_EXTRACTED DATA_:
BEGIN

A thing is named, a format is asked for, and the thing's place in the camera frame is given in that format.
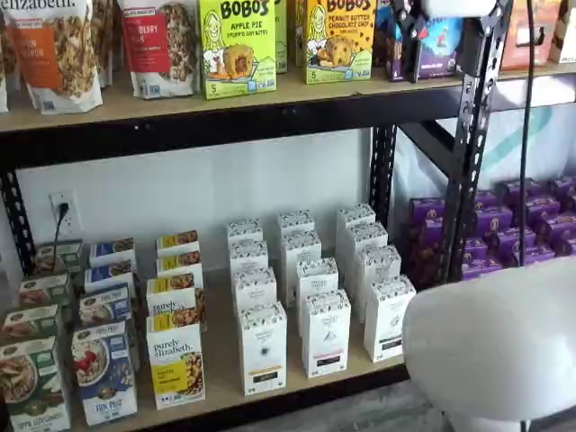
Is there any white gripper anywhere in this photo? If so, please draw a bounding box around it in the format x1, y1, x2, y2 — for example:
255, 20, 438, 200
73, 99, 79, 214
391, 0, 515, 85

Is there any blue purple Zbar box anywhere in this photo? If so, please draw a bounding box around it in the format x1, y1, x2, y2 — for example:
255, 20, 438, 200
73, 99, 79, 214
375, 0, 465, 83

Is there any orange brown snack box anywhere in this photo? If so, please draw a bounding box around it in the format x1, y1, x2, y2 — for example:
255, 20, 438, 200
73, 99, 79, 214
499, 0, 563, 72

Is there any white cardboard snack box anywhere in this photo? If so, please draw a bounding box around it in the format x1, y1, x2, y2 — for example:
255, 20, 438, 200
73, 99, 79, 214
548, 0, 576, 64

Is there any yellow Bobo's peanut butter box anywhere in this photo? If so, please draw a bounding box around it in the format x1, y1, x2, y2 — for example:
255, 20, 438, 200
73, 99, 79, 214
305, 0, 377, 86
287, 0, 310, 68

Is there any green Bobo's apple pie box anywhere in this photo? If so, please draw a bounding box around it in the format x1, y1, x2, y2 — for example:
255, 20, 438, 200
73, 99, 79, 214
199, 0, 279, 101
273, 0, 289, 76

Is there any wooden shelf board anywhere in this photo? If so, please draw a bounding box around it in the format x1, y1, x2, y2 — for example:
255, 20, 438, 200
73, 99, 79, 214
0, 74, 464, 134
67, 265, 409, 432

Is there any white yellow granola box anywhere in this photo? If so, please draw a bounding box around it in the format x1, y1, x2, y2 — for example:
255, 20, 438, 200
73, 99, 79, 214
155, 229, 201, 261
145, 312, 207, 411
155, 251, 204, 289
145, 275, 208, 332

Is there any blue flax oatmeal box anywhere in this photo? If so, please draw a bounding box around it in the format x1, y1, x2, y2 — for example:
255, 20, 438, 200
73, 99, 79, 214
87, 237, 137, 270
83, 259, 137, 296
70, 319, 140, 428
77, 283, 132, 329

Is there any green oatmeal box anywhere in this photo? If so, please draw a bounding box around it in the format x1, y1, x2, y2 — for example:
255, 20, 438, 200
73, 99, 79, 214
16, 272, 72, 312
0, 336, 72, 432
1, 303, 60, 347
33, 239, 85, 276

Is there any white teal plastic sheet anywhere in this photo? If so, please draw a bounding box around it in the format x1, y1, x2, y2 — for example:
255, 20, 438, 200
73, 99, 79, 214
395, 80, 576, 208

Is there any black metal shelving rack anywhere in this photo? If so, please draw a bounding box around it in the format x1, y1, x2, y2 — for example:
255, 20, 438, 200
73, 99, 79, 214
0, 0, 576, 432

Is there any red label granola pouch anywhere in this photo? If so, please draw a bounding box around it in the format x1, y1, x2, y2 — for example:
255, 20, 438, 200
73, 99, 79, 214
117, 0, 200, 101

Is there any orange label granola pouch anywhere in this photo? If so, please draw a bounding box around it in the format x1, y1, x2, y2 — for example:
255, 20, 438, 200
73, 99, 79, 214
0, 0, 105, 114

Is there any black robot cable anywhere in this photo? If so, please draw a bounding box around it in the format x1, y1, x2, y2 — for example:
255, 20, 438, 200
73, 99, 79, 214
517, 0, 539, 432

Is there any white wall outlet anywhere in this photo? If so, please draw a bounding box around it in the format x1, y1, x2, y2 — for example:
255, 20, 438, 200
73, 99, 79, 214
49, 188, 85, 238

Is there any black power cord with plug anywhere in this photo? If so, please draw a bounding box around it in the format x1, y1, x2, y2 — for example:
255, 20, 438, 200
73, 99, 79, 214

END

_PROBLEM DETAILS_:
Which lines of the data include the word "yellow"? Copy each one.

_RESPONSE BELOW_:
Is there any yellow Bobo's peanut butter box anywhere in this photo? If so, please draw a bounding box around it in the format x1, y1, x2, y2 — for example:
Is there any white yellow granola box anywhere in this photo? If so, please draw a bounding box around it in the format x1, y1, x2, y2 — for example:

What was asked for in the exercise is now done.